Trust, namely trust in the use of AI/ML to make important decisions, is a key barrier to wider adoption of AI/ML technologies in marketing organizations, even among brands that are currently using them. However, increased usage is leading to progressive adoption of the technology. While 75% of respondents who have tried AI/ML worry about trust in the technology, that number has dropped to 53% among those who are widely using AI in a marketing organization.
Staffing gaps are another major stumbling block to successful AI/ML adoption. Digital marketing leaders looking to expand the use of AI/ML and other new technologies that can disrupt – but ultimately benefit – established workflows must do so with broader change management in mind.

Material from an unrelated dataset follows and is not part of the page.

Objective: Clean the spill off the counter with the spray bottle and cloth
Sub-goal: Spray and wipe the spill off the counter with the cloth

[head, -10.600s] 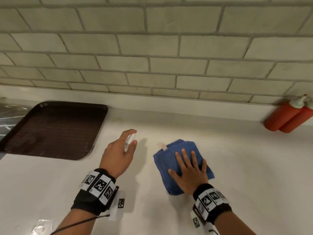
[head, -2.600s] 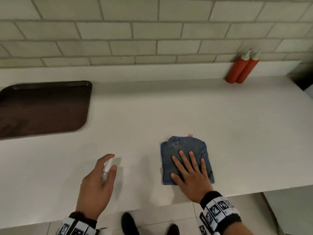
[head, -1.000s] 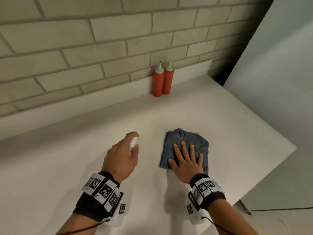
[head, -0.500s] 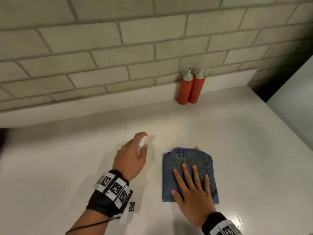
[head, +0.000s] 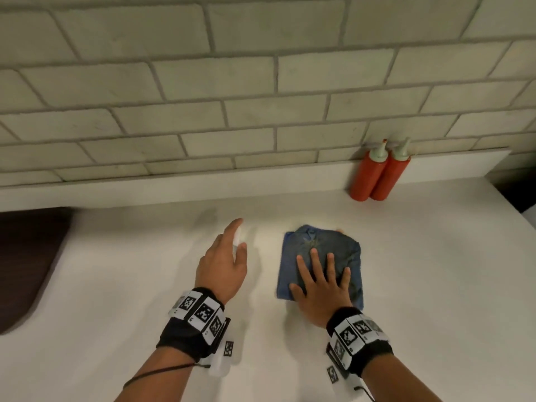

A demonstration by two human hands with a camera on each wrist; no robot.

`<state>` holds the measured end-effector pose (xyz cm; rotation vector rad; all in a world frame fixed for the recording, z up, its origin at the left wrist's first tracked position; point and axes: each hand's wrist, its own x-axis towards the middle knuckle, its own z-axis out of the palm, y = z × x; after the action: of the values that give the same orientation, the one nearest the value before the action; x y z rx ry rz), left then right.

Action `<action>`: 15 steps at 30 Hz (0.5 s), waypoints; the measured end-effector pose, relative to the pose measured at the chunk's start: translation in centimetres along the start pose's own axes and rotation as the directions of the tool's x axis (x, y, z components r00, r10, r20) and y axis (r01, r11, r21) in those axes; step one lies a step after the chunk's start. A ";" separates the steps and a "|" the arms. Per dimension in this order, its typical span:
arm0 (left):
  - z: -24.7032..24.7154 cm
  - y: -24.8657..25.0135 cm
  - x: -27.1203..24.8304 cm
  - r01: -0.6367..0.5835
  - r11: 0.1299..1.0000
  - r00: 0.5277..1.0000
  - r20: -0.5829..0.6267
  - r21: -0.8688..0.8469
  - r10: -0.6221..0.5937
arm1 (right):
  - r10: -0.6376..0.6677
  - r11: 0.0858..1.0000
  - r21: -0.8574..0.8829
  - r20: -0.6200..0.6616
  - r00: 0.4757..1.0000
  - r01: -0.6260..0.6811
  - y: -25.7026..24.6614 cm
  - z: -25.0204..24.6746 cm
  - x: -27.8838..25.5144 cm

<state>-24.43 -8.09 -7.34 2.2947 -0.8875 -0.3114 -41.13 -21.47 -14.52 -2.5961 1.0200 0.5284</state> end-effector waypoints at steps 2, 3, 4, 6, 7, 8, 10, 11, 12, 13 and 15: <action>-0.5 -0.7 0.9 -0.004 1.000 1.000 -0.024 -0.009 0.004 | -0.026 1.000 -0.014 0.027 0.999 0.026 -1.3 0.8 -1.7; -0.8 -1.1 1.4 -0.013 1.000 0.999 -0.038 -0.014 0.013 | -0.014 1.000 -0.015 0.038 0.999 0.015 -1.7 1.0 -1.9; -1.0 -1.4 1.8 -0.025 1.000 0.998 -0.055 -0.012 0.024 | 0.000 1.000 -0.011 0.039 0.999 0.000 -2.0 0.9 -1.6; -1.4 -2.1 2.6 -0.042 0.999 0.995 -0.087 -0.002 0.042 | 0.012 1.000 -0.008 0.029 1.000 -0.012 -2.5 0.2 0.1; -1.5 -2.4 2.9 -0.045 0.999 0.994 -0.100 0.001 0.045 | 0.015 1.000 -0.005 0.026 1.000 -0.015 -2.7 -0.4 1.3; -1.7 -2.7 3.2 -0.047 0.999 0.992 -0.113 0.003 0.047 | 0.018 1.000 0.003 0.027 0.999 -0.018 -2.9 -1.2 2.7; -2.1 -3.2 3.6 -0.059 0.998 0.988 -0.140 0.015 0.060 | 0.033 0.999 0.013 0.049 0.998 -0.033 -3.9 -2.5 5.3; -2.3 -3.5 3.7 -0.066 0.997 0.986 -0.150 0.028 0.070 | 0.042 0.999 0.015 0.059 0.997 -0.043 -4.6 -3.0 6.4; -2.5 -3.8 3.8 -0.072 0.996 0.984 -0.159 0.045 0.079 | 0.053 0.998 0.018 0.062 0.997 -0.054 -5.3 -3.4 7.1; -2.8 -4.2 3.9 -0.078 0.995 0.982 -0.168 0.060 0.087 | 0.061 0.998 0.021 0.062 0.996 -0.063 -6.2 -3.4 7.4; -3.6 -5.0 4.1 -0.081 0.994 0.979 -0.182 0.074 0.093 | 0.047 0.999 0.019 0.060 0.997 -0.048 -7.8 -3.0 7.0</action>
<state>-17.30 -6.31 -7.78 2.2934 -0.9111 -0.0289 -30.21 -21.29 -13.86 -2.5278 1.0643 0.6005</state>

Successful implementation will depend on adequately training existing staff, hiring new team members where necessary, and being aware of the impact new technologies will have on organizational culture.
The use of AI/ML is tied to personalization goals
Overall, digital marketing leaders view the impact of AI/ML through the lens of personalization. Eighty-four percent of Gartner survey respondents agreed or strongly agreed with the statement that using AI/ML enhances marketing’s ability to provide customers with real-time, personalized experiences. When asked about the most important use cases for AI/ML-enabled tools, respondents emphasized the value of such tools in enabling automation, scaling and efficiency of marketing activities across channels. They cited specific activities that involve broader personalization efforts, including:
Providing predictive content (45%)
Creating campaigns/paths based on business objectives (45%)
Developing channel propensity models based on customer profiles, behaviors and preferences (45%)
Identifying audiences and segments most likely to engage (43%).
Success in personalization requires an understanding of what customers are trying to achieve when interacting with your brand. This understanding should inform strategies for how personalization can help customers achieve their goals, and how to align customer needs with business goals.
Personalization requires deliberate, thoughtful use of a set of technologies, specialized skills and the right team structure to manage complex workflows. Desirable capabilities include strategy, planning, analytics, martech implementation, campaign orchestration, content creation and project management. Before embarking on new technologies, marketing leaders should maximize the use of existing tools in combination with existing data and content. Use AI and OA to improve efforts, increasing the relevance of marketing interactions and enhancing the impact on customer behavior.